“Então Jesus mandou o povo sentar-se em grupos na grama verde” (Mc 6,39).
Com essas palavras São Marcos destaca a atitude de Jesus diante de uma multidão faminta, motivada, é claro, por Sua grande compaixão para com as ovelhas sem pastor (cf. Mc 6,34). No contexto, os discípulos queriam despedir o povo, enquanto Jesus queria que eles alimentassem a multidão. Um choque de vontades. Mas, e o povo? O povo, sinal de todos nós, continuava passando fome.
Interessante é a questão do comer no texto. Por um lado apresenta Jesus como o Bom Pastor que dá descanso e comida (cf. Sl 23) e faz-nos lembrar a provisão de maná do deserto (cf. Ex 16). Por outro, sobretudo por causa do v. 41 pensamos no pano de fundo eucarístico dessa passagem: “Jesus… olhou para o céu e DEU GRAÇAS a Deus”.
Com esse antecedente do AT e o traço eucarístico do NT compreendemos melhor a atitude de Jesus: sentou as pessoas em grupos. Na Bíblia, sentar é postura de convidados a um banquete, enquanto a grama verde – além de aludir às verdes pastagens (cf. Sl 23,2) – nos fala de um estado de comunhão semelhante ao do casal apaixonado que se entrega mutuamente sobre a cama (cf. Ct 1,16).
Ora, em Cristo somos chamados a nos assentar no banquete do Reino e aí desfrutar de uma íntima comunhão com Ele. Essa é a mensagem que salta do texto. Ele nos traz descanso e comida, nos provê tudo que necessitamos para bem viver. Porém, o texto faz questão de frisar que esse chamado à comunhão com Cristo se expressa na comunhão com outras pessoas: “Todos se sentaram em grupos…” (Mc 6,40).

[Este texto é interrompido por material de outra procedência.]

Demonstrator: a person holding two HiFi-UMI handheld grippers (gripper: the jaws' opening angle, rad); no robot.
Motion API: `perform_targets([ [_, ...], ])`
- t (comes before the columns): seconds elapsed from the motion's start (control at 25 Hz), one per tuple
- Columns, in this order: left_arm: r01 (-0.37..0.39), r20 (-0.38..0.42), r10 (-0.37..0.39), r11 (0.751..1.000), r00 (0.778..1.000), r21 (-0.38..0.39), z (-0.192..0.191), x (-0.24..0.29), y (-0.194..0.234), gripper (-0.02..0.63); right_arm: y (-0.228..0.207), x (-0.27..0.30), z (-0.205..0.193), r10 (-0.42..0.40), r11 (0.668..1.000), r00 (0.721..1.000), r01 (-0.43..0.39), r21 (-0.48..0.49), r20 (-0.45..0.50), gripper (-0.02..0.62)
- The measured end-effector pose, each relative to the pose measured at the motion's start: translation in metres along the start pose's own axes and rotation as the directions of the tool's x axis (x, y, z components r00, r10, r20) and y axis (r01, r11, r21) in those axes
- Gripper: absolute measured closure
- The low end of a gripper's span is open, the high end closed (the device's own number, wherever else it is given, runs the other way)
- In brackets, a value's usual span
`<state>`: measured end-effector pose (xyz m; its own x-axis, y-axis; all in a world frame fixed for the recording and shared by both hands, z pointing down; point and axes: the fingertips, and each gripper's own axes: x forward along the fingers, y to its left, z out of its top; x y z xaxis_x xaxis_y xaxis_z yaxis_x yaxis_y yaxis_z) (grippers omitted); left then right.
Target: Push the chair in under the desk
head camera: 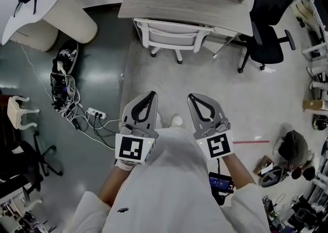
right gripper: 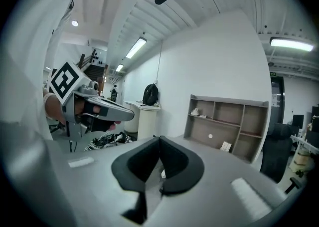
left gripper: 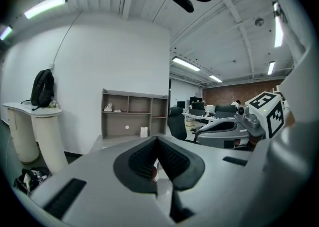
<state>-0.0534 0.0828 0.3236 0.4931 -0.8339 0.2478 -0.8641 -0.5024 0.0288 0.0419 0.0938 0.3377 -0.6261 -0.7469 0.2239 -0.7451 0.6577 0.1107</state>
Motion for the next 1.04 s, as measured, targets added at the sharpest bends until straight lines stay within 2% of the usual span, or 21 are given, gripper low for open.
perform_targets([
  [0.12,0.003,-0.031,-0.004,1.000,1.000,-0.018,0.000,0.002,-0.008,0.600,-0.005,0.000,-0.005,-0.012,1.000,1.000,0.012,0.027,-0.018,0.584],
  [0.28,0.000,-0.026,-0.001,1.000,1.000,-0.025,0.002,0.001,-0.003,0.598,-0.011,0.008,0.001,-0.044,0.995,0.998,0.039,0.090,0.049,0.584],
  [0.36,0.003,-0.012,-0.003,1.000,1.000,-0.009,0.001,-0.001,0.000,0.600,-0.008,0.011,0.006,-0.050,0.997,0.997,0.047,0.055,0.057,0.584],
  [0.48,0.011,-0.016,-0.011,1.000,1.000,-0.012,-0.002,0.001,-0.002,0.600,-0.001,0.015,0.015,0.005,1.000,0.997,-0.005,0.002,0.071,0.584],
  [0.64,0.028,-0.033,-0.028,1.000,0.999,-0.012,-0.004,-0.002,-0.010,0.600,0.015,0.013,0.000,0.052,0.996,0.999,-0.051,-0.072,0.014,0.584],
  [0.72,0.026,-0.034,-0.026,1.000,0.999,-0.012,-0.003,-0.003,-0.011,0.600,0.018,0.013,0.000,0.042,0.999,0.999,-0.041,-0.035,0.027,0.584],
  [0.8,0.021,-0.033,-0.021,1.000,0.999,-0.019,-0.004,-0.004,-0.009,0.600,0.013,0.012,0.001,-0.003,0.997,0.999,-0.001,0.075,0.051,0.584],
  [0.88,0.018,-0.032,-0.018,1.000,0.999,-0.022,-0.005,-0.004,-0.009,0.598,0.002,0.009,-0.003,-0.052,0.982,0.997,0.041,0.184,0.056,0.584],
  [1.04,0.021,-0.038,-0.022,0.999,0.999,-0.024,-0.009,-0.007,-0.013,0.599,-0.016,-0.003,-0.011,-0.133,0.974,0.991,0.124,0.188,0.033,0.584],
])
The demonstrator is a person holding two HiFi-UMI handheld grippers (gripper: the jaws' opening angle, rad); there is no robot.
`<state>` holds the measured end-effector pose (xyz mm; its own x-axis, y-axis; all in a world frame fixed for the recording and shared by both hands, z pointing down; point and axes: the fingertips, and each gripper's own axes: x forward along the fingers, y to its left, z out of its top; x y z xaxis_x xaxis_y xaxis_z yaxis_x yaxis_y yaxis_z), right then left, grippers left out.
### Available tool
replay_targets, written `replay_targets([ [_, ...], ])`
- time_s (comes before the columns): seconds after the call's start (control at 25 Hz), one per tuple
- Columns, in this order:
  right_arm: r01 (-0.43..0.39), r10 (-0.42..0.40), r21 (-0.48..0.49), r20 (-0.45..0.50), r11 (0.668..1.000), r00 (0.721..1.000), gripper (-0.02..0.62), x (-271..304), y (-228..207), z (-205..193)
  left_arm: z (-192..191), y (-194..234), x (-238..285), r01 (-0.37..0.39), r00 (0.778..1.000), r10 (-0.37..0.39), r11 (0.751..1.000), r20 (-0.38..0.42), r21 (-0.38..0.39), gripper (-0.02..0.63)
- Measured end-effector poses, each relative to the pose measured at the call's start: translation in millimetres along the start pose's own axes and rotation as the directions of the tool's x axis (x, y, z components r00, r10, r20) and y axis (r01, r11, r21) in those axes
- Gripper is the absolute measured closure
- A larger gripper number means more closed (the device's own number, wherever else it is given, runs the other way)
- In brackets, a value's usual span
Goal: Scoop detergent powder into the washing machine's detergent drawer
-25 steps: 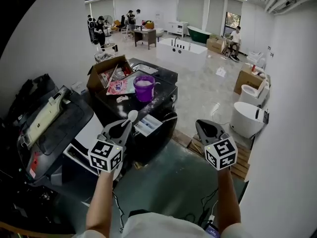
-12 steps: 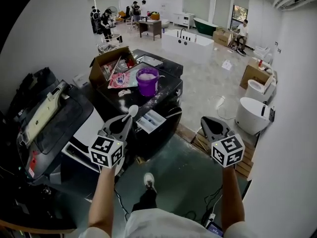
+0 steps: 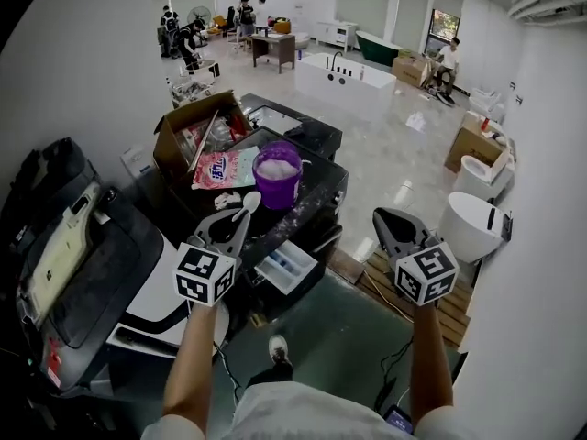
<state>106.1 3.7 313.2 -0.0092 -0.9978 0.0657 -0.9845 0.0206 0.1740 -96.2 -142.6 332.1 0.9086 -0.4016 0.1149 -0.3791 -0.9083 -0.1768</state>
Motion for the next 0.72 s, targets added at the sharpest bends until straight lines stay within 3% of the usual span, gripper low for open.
replay_targets([
  [0.36, 0.021, -0.021, 0.018, 0.019, 1.000, 1.000, 0.591, 125.8, -36.8, 14.5, 10.5, 102.3, 87.6, 0.041, 0.999, -0.041, 0.998, -0.001, 0.038, 0.591],
  [0.72, 0.052, -0.052, 0.063, -0.010, 0.997, 0.999, 0.591, 189.2, -62.9, -2.2, -12.2, 150.3, 145.3, 0.101, 0.992, -0.096, 0.993, -0.078, 0.056, 0.591],
])
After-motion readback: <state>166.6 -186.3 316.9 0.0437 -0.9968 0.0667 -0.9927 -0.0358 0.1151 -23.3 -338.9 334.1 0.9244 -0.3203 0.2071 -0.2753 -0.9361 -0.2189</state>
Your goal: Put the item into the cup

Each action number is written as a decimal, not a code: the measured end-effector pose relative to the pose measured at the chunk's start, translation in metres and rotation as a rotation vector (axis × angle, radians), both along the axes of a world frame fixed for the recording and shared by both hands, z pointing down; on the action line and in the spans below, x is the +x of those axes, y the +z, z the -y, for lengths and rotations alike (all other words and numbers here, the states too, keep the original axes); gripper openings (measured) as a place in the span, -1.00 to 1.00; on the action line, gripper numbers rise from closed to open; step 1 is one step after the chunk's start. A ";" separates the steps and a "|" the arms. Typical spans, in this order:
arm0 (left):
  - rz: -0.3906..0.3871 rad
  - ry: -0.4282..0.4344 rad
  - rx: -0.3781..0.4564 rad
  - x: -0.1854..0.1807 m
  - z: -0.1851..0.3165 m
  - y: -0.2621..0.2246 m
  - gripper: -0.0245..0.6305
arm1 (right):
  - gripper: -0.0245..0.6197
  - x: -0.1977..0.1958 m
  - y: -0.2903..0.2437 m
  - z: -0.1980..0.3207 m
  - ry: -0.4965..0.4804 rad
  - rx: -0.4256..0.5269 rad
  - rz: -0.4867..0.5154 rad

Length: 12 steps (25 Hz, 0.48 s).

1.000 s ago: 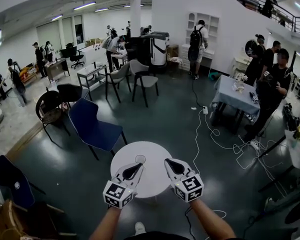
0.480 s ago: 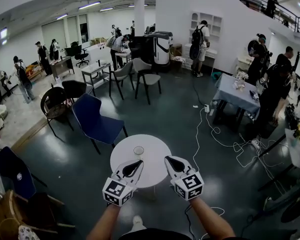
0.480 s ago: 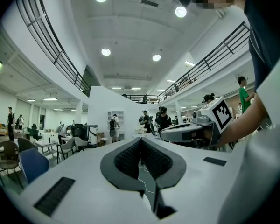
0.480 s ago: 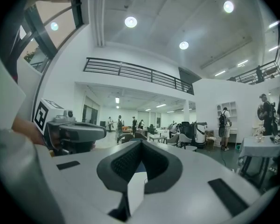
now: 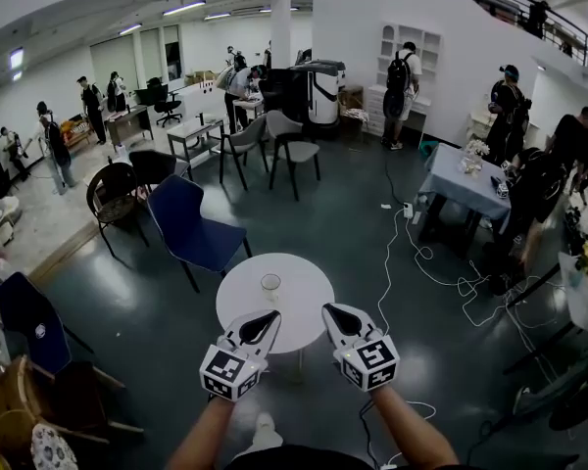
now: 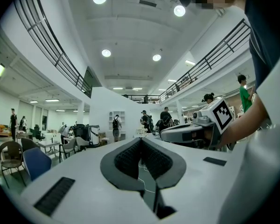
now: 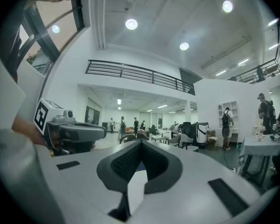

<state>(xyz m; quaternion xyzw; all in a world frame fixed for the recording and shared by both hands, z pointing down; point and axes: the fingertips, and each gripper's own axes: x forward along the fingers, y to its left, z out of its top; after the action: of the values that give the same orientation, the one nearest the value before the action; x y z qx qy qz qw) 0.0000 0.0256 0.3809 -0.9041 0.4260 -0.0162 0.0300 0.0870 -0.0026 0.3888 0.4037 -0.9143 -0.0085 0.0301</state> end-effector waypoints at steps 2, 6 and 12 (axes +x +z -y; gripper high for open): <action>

Não se trata de uma massa anônima, tampouco de uma relação com Deus individualista. Há um meio termo chamado pequeno grupo, pequena comunidade, célula. Nas reuniões semanais cada membro tem a oportunidade de saciar sua fome mais profunda de comunhão na presença de Deus e companhia de outros irmãos. Aí Deus oferece provisão, descanso em meio à jornada da vida e nos trata com dignidade, pois, “sentados na grama”, percebemos como somos iguais, limitados, dependentes uns dos outros.
Nas reuniões das células comemos não para passar tempo, mas para retomar e vivenciar uma partilha que vai além de sucos e pães, arroz e feijão. Por traz do lanche ou da janta está a comunhão. Na Igreja primitiva era assim (cf. At 2,46-7). Comer é um tema fundamental na Bíblia. O ser humano caiu no pecado pelo comer (cf. Gn 3,1s), mas pode em Cristo ser salvo pelo comer (cf. Jo 6,53-54). É por isso que São Paulo chega a dizer: “Portanto, quando vocês comem, ou bebem, ou fazem qualquer outra coisa, façam tudo para a glória de Deus” (1 Cor 10,31).
No encontro semanal de sua célula deixe que Cristo o faça sentar, deixe que Cristo, pelas mãos de outros, te alimente, deixe que Cristo faça sobrar pão em sua vida de modo a encher posteriormente o cesto de outros. Esse é grande milagre, a comunhão com Deus, a comunhão com os outros em Jesus.